◆ Exercise objective ◆
Return all lines of the records that contain the word "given".

◆ Working data ◆
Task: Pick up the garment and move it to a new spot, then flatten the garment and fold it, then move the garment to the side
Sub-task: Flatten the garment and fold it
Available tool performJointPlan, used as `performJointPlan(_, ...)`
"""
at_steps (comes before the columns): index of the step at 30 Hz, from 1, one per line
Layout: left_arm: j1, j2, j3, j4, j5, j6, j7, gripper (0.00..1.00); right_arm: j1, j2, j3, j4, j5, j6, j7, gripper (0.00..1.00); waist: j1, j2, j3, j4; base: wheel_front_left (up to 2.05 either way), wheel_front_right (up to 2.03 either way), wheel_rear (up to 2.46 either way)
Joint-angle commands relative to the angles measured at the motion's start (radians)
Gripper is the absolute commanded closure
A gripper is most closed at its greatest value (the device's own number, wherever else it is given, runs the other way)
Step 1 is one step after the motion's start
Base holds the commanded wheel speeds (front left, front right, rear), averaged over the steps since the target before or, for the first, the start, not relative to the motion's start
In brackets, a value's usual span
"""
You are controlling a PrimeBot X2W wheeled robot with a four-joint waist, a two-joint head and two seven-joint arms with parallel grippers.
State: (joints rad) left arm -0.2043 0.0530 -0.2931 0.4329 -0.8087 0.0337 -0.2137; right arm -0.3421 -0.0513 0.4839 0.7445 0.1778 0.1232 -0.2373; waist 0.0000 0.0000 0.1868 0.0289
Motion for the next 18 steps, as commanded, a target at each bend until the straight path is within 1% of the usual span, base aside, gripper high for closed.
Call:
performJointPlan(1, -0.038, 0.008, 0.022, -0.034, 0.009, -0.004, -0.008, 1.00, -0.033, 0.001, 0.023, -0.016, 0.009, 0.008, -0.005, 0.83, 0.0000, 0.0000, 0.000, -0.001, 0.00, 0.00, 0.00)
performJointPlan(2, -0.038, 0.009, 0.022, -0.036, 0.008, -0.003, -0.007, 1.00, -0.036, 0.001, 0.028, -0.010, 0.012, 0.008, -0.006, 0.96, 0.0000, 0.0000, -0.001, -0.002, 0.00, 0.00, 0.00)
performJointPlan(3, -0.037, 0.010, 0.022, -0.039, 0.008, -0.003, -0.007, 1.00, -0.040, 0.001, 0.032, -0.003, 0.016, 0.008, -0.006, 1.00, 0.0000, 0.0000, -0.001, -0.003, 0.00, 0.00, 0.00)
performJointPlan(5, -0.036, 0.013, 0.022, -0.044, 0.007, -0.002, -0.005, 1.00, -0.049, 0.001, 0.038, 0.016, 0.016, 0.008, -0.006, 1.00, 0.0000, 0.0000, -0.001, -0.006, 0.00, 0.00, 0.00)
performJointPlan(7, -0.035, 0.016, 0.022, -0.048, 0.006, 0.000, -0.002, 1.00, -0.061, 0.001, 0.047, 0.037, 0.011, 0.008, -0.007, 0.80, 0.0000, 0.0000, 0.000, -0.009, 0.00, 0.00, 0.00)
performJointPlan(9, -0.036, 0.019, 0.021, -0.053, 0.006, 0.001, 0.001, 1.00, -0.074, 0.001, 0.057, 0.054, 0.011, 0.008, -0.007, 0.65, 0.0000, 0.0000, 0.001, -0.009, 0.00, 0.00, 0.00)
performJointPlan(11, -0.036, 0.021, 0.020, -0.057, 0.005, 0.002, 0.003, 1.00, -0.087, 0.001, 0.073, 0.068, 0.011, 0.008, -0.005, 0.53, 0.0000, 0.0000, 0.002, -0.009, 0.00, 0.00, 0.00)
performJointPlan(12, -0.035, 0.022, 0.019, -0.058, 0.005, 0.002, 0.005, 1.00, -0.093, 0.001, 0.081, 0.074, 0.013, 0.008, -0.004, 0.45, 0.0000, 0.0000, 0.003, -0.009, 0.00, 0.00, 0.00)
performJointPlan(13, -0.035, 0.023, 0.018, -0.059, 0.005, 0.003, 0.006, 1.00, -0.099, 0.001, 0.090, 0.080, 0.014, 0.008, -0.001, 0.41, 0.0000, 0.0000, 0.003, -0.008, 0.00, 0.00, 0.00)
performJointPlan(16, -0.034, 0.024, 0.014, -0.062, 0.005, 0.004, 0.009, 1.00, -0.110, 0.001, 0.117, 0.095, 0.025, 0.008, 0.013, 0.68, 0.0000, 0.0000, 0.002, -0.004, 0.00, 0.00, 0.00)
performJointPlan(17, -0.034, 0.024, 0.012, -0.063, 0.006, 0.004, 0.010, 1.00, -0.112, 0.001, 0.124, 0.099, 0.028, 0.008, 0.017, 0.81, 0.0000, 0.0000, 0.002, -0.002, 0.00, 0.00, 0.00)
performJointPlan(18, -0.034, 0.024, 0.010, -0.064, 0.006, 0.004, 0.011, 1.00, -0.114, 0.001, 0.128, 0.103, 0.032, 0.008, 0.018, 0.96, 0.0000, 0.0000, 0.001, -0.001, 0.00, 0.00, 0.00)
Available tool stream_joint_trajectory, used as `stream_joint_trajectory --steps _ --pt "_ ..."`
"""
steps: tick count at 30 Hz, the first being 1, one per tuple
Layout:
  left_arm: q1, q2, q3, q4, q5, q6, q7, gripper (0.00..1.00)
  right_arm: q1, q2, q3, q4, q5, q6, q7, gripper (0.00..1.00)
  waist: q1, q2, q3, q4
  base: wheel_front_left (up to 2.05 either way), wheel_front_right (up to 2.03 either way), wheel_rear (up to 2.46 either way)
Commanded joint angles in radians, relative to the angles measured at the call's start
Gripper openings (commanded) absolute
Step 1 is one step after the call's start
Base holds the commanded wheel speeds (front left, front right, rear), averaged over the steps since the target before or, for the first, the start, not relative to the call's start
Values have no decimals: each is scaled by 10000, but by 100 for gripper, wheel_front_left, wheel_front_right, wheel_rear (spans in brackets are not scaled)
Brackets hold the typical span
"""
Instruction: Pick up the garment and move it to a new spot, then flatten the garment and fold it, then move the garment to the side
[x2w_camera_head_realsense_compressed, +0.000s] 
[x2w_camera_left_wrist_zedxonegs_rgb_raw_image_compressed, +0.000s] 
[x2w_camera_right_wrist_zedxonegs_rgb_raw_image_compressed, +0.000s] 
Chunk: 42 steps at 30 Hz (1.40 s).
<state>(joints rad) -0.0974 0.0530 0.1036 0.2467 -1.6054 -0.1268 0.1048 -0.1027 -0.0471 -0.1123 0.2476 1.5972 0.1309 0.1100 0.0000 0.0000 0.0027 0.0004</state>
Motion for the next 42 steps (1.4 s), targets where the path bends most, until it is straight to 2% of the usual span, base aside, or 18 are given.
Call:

◆ Result of the exercise ◆
A gripper is most closed at its greatest value (the device's own number, wherever else it is given, runs the other way)
Motion for the next 42 steps (1.4 s), targets where the path bends most, until it is straight to 2% of the usual span, base aside, or 18 are given.

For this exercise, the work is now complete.